[Task statement] Set out each line from the following listing that includes the word "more".

[Data segment]
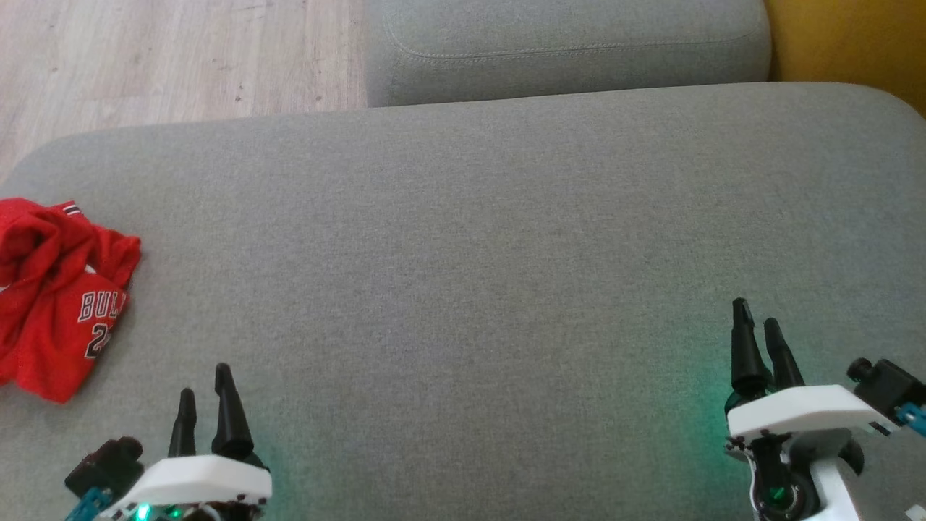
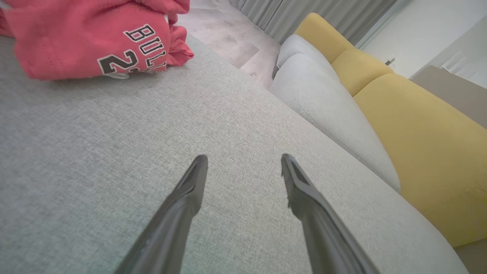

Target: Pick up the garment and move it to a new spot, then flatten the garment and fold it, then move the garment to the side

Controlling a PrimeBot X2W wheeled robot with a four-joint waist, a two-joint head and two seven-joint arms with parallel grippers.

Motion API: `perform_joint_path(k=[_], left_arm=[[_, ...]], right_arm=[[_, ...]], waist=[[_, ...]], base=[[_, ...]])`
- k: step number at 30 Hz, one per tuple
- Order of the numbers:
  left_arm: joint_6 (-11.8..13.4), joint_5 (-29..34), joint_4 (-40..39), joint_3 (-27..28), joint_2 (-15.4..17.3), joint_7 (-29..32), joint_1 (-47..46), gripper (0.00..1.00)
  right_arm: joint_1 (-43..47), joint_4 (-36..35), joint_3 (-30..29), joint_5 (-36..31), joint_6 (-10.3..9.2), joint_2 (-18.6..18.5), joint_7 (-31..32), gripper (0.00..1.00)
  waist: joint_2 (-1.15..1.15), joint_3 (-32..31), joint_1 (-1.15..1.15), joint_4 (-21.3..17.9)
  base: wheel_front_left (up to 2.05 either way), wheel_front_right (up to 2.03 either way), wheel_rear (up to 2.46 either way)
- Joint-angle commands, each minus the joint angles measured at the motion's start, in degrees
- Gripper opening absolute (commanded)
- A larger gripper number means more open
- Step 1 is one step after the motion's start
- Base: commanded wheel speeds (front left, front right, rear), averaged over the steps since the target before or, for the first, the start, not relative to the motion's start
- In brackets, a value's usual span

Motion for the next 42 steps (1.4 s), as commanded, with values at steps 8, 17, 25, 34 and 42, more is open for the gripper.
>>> perform_joint_path(k=[8,17,25,34,42], left_arm=[[1.46,6.97,-1.24,0.09,1.02,-1.92,-1.68,1.00],[2.43,13.08,-1.31,-0.57,0.94,-3.45,-1.08,1.00],[2.78,19.73,-1.24,-1.84,0.94,-4.98,-1.06,1.00],[3.27,25.76,-0.83,-2.44,0.91,-6.51,-1.11,1.00],[3.76,30.64,-0.77,-2.40,0.92,-7.70,-0.86,1.00]], right_arm=[[-3.11,-0.35,0.68,-7.91,-0.02,-0.51,-2.03,1.00],[-3.13,0.53,0.97,-14.55,-0.02,-0.33,-3.55,1.00],[-3.30,1.38,1.77,-21.48,-0.02,-0.26,-5.07,1.00],[-3.61,2.42,2.89,-27.77,-0.02,-0.26,-6.59,1.00],[-4.02,3.00,3.96,-32.07,-0.03,-0.28,-7.77,1.00]], waist=[[0.00,0.05,0.00,0.12],[0.00,0.05,0.00,0.21],[0.00,0.10,0.00,0.14],[0.00,0.12,0.00,0.10],[0.00,0.17,0.00,-0.03]], base=[[0.00,0.00,0.00],[0.00,0.00,0.00],[0.00,0.00,0.00],[0.00,0.00,0.00],[0.00,0.00,0.00]])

[Solution to the problem]
- A larger gripper number means more open
Motion for the next 42 steps (1.4 s), as commanded, with values at steps 8, 17, 25, 34 and 42, more is open for the gripper.

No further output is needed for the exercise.